Which brings me back to the other remark by Rabbi Rosen: "It's unfair to expect Jews to be objective about that period of their history just as its unfair to expect Catholics to be objective about popes." If by that he means this is an emotionally charged topic, I understand and agree. But if he is insinuating it is not really possible to honestly assess the facts available to us, he is shortchanging both Jews and Catholics who are interested in the truth. It is, in fact, quite possible for Catholic to be objective about the actions of popes, who are not sinless, perfect, or flawless when it comes to governing. It is, however, rather difficult to be objective about what might have resulted if Pius XII had jumped in front of trains deporting Jews (the advice of Ed Bradley on "60 Minutes") or issued endless public statements. (Am I the only one who finds it hard to believe that the Catholic-hating Nazi leadership would change course because of papal announcements? After all, consider how Paul VI was attacked and denounced—by many Catholic priests, theologians, and lay people!—when he issued Humanae Vitae.)

What frustrates Catholics such as myself is that Pius XII is repeatedly condemned for "failing" to do what this or that critic thinks he could have and should have done while the same critics ignore the evidence for what he did do: quietly saved hundreds of thousands of Jewish lives. As Robert Lockwood remarked in an essay, "Pope Pius XII and the Holocaust":

Pulitzer Prize winning historian John Toland, no friend of Pius XII, summed it up: "The Church, under the Pope’s guidance…saved the lives of more Jews than all other churches, religious institutions and rescue organizations combined…The British and the Americans, despite lofty pronouncements, had not only avoided taking any meaningful action but gave sanctuary to few persecuted Jews."

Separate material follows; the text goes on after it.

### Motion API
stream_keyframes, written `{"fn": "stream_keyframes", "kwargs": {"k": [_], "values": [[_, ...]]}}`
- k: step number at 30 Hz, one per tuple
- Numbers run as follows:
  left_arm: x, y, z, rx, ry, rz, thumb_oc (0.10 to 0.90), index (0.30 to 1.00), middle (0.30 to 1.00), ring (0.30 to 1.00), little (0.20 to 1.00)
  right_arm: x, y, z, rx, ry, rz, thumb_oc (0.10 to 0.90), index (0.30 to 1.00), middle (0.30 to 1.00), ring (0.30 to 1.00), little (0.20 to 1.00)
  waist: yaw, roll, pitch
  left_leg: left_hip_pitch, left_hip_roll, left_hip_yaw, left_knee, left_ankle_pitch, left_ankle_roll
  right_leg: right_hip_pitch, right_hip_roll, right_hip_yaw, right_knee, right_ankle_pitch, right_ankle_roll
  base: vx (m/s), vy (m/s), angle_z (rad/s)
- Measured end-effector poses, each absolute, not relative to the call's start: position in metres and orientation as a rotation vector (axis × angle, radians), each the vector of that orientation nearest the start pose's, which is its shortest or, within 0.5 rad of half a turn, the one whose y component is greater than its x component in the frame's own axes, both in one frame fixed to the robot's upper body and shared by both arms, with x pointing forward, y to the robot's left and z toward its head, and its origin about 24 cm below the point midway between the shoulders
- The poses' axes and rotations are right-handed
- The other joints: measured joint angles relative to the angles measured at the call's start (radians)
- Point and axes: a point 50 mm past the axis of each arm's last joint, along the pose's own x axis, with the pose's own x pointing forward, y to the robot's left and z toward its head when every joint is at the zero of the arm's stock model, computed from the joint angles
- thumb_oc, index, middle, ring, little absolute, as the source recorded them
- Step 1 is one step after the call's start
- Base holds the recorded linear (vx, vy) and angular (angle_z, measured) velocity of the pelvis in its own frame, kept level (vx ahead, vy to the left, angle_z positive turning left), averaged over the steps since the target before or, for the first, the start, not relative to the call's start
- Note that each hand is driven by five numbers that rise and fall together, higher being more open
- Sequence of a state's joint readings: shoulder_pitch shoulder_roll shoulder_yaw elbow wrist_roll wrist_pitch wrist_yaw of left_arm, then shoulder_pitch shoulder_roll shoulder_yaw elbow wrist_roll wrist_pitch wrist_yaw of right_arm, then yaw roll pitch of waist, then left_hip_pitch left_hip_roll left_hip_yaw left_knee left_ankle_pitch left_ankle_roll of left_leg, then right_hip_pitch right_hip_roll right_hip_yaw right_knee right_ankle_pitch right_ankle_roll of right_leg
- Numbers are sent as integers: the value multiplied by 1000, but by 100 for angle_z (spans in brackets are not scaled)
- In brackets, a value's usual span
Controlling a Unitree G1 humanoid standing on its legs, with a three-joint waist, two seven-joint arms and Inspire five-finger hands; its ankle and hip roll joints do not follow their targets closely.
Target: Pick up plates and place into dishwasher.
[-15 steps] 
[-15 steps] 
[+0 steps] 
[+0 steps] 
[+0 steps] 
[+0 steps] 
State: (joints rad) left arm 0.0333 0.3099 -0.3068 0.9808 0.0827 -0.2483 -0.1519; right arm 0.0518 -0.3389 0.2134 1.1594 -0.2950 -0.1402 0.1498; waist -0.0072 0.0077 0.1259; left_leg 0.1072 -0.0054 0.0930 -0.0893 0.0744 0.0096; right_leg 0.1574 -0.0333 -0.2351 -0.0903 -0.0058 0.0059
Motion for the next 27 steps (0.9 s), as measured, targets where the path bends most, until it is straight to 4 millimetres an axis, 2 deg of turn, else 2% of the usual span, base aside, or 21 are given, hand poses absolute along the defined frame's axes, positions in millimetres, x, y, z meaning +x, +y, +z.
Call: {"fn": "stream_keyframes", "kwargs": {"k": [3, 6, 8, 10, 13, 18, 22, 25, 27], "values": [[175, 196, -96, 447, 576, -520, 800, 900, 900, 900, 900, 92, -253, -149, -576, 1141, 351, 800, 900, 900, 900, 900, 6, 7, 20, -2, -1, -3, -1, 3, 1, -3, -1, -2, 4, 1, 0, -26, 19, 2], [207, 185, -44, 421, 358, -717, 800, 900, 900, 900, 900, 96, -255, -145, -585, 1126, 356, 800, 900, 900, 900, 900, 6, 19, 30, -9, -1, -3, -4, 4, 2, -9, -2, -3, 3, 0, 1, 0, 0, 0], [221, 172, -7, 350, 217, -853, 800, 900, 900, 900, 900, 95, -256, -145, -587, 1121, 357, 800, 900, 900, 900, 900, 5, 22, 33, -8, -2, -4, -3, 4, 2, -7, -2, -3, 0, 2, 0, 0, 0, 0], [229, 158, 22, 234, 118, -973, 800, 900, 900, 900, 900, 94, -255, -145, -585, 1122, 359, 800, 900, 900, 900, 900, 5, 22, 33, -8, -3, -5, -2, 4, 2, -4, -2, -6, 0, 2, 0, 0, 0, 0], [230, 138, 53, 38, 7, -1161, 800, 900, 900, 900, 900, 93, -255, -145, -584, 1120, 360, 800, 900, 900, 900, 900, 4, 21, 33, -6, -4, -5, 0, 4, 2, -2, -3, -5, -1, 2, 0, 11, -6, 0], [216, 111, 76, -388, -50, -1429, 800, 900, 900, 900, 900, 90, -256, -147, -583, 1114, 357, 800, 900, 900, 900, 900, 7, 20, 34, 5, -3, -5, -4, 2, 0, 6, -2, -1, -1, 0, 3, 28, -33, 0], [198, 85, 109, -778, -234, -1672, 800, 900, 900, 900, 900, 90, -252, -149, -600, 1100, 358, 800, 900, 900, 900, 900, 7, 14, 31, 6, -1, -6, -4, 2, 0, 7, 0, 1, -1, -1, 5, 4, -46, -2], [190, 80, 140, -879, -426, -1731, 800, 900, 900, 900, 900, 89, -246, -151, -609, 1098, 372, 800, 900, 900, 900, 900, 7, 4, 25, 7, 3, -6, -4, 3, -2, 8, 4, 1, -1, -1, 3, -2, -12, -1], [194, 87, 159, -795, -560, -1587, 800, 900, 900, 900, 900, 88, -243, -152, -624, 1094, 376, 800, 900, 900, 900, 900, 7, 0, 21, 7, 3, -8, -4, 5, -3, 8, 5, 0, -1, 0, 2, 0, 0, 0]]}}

"Lofty pronouncements" saved no lives during the horror of the Holocaust. Action did so. Pinchas Lapide, Israeli consul in Italy, estimated that the actions of Pius II saved over 800,000 Jewish lives during World War II. If that were an exaggeration by half, it would record more Jewish lives saved than by any other entity at the time.


One can only hope Cavalli is correct: "The campaign against Pope Pius XII is doomed to failure because his detractors cannot sustain their main charges against him - that he was silent, pro-Nazi, and did little or nothing to help the Jews - with evidence. Perhaps only in a backward world such as ours would the one man who did more than any other wartime leader to help Jews and other Nazi victims, receive the greatest condemnation."